Nächste Runde im Napster-Prozess
Die unendliche Geschichte von Napster gegen die US-Musikindustrie geht heute in die nächste Runde.
Ein Berufungsgericht in Pasadena wird entscheiden, in welchem Ausmaß die Online-Tauschbörse gegen möglicherweise angebotene Raubkopien vorgehen und inwieweit sie deren Entfernung übernehmen muss.

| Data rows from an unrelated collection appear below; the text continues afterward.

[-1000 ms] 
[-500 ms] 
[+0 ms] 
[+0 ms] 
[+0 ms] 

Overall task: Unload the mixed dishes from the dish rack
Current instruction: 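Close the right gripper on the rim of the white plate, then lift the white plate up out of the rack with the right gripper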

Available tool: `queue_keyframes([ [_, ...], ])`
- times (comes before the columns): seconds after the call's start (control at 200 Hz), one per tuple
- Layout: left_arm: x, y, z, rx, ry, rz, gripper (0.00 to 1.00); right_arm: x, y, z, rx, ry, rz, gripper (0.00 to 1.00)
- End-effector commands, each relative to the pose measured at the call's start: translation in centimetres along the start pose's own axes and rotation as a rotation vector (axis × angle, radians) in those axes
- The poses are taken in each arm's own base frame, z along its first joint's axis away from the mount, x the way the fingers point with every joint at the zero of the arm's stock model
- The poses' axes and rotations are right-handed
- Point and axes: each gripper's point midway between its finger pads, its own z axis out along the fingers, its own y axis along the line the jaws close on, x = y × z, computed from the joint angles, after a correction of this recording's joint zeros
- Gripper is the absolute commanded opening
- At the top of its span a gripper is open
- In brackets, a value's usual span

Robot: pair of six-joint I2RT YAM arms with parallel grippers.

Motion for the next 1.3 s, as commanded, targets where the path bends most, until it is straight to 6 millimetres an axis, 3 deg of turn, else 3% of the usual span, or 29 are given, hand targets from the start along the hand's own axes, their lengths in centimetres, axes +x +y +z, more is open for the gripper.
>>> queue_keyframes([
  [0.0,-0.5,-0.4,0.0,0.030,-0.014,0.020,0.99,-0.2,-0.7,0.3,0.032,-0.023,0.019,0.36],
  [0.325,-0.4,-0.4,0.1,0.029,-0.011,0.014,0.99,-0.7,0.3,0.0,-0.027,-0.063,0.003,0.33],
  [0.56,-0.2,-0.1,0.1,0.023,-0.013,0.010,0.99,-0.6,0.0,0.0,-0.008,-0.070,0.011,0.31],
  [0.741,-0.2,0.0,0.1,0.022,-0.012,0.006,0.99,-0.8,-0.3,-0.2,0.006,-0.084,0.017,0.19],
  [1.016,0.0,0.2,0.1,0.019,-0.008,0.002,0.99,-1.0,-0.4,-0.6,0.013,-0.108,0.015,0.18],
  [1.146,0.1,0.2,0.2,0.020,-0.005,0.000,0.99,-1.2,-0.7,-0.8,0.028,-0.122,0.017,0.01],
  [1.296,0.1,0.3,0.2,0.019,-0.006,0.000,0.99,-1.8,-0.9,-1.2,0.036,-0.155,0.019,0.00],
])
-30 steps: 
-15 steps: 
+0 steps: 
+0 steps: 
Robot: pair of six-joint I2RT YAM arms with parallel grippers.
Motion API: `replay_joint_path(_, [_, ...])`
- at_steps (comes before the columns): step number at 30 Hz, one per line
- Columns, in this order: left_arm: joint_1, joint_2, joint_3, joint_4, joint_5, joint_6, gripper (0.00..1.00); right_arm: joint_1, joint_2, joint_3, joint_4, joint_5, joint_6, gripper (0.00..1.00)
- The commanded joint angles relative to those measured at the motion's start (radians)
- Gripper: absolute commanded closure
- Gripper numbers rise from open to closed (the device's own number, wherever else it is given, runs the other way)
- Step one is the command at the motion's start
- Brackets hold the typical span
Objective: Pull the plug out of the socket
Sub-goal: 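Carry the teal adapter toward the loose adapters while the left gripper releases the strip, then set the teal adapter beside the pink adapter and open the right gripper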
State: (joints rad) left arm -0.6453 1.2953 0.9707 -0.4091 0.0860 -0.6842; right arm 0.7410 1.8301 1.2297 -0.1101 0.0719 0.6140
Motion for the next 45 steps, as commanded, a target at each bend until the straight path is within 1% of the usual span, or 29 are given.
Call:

Der Musterprozess der Musikindustrie gegen ein [ehemaliges] Unternehmen der [ehemaligen] New Economy wird bis zum Obersten Gerichtshof der USA ausgetragen werden.
Bis zur vorläufigen Festlegung der Grenzen zwischen erlaubten und verbotenen Kopier- und Tauschmethoden werden noch allerhand Bits den großen Datenstrom hinuntergehen.
Geplanter Neustart 2002Neustart im Nirwana
Der ehemalige Manager der Bertelsmann Music Group [BMG], Konrad Hilbers, ist Ende Juli zum Napster-Chef berufen worden. Er soll den Start des neuen Dienstes leiten, der mit Hilfe eines Kredites von Bertelsmann entwickelt wird.
Napster ist durch den Prozess seit Juli mehr oder weniger völlig lahm gelegt, der einstmals vorhandene Firmenwert hat sich für Eigentümer Bertelsmann wohl mittlerweile verflüchtigt.